-- Opening Marker --
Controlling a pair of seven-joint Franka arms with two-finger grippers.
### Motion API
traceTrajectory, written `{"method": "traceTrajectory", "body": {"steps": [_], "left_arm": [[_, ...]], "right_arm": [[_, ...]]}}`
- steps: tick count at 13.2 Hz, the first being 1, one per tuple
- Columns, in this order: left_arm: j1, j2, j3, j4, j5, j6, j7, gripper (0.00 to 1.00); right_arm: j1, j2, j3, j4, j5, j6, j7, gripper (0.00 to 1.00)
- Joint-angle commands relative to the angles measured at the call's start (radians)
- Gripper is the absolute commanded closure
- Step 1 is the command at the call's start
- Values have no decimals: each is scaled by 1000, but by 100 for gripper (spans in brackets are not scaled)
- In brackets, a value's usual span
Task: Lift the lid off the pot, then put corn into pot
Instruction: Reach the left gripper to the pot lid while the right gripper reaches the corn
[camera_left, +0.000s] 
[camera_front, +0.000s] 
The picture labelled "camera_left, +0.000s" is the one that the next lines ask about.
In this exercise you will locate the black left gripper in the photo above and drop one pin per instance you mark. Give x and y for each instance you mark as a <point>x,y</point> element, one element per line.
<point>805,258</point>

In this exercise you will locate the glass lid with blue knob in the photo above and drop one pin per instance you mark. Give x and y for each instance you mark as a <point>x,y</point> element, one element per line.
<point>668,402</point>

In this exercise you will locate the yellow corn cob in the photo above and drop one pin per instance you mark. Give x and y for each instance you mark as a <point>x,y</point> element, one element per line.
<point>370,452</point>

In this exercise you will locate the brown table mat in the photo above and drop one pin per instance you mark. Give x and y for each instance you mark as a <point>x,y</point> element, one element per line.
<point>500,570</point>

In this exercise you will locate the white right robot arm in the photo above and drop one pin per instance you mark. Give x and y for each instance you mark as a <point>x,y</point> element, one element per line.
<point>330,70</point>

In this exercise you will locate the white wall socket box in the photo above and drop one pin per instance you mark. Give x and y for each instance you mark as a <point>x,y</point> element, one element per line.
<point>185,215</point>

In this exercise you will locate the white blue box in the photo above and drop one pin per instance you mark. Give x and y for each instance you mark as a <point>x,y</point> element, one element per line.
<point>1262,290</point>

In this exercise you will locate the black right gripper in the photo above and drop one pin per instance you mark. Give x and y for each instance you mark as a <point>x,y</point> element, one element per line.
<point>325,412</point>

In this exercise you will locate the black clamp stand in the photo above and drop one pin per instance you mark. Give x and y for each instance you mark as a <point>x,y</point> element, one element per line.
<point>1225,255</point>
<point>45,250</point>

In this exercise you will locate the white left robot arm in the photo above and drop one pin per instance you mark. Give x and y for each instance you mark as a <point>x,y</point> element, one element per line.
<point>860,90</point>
-- Closing Marker --
In full and without alteration, copy the entries.

Controlling a pair of seven-joint Franka arms with two-finger grippers.
### Motion API
traceTrajectory, written `{"method": "traceTrajectory", "body": {"steps": [_], "left_arm": [[_, ...]], "right_arm": [[_, ...]]}}`
- steps: tick count at 13.2 Hz, the first being 1, one per tuple
- Columns, in this order: left_arm: j1, j2, j3, j4, j5, j6, j7, gripper (0.00 to 1.00); right_arm: j1, j2, j3, j4, j5, j6, j7, gripper (0.00 to 1.00)
- Joint-angle commands relative to the angles measured at the call's start (radians)
- Gripper is the absolute commanded closure
- Step 1 is the command at the call's start
- Values have no decimals: each is scaled by 1000, but by 100 for gripper (spans in brackets are not scaled)
- In brackets, a value's usual span
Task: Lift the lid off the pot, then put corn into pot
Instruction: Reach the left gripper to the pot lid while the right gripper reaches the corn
[camera_left, +0.000s] 
[camera_front, +0.000s] 
The picture labelled "camera_left, +0.000s" is the one that the next lines ask about.
In this exercise you will locate the black left gripper in the photo above and drop one pin per instance you mark. Give x and y for each instance you mark as a <point>x,y</point> element, one element per line.
<point>805,258</point>

In this exercise you will locate the glass lid with blue knob in the photo above and drop one pin per instance you mark. Give x and y for each instance you mark as a <point>x,y</point> element, one element per line.
<point>668,402</point>

In this exercise you will locate the yellow corn cob in the photo above and drop one pin per instance you mark. Give x and y for each instance you mark as a <point>x,y</point> element, one element per line.
<point>370,452</point>

In this exercise you will locate the brown table mat in the photo above and drop one pin per instance you mark. Give x and y for each instance you mark as a <point>x,y</point> element, one element per line.
<point>500,570</point>

In this exercise you will locate the white right robot arm in the photo above and drop one pin per instance you mark. Give x and y for each instance you mark as a <point>x,y</point> element, one element per line.
<point>330,70</point>

In this exercise you will locate the white wall socket box in the photo above and drop one pin per instance you mark. Give x and y for each instance you mark as a <point>x,y</point> element, one element per line.
<point>185,215</point>

In this exercise you will locate the white blue box in the photo above and drop one pin per instance you mark. Give x and y for each instance you mark as a <point>x,y</point> element, one element per line.
<point>1262,290</point>

In this exercise you will locate the black right gripper in the photo above and drop one pin per instance you mark. Give x and y for each instance you mark as a <point>x,y</point> element, one element per line.
<point>325,412</point>

In this exercise you will locate the black clamp stand in the photo above and drop one pin per instance you mark. Give x and y for each instance you mark as a <point>x,y</point> element, one element per line.
<point>1225,255</point>
<point>45,250</point>

In this exercise you will locate the white left robot arm in the photo above and drop one pin per instance you mark. Give x and y for each instance you mark as a <point>x,y</point> element, one element per line.
<point>860,90</point>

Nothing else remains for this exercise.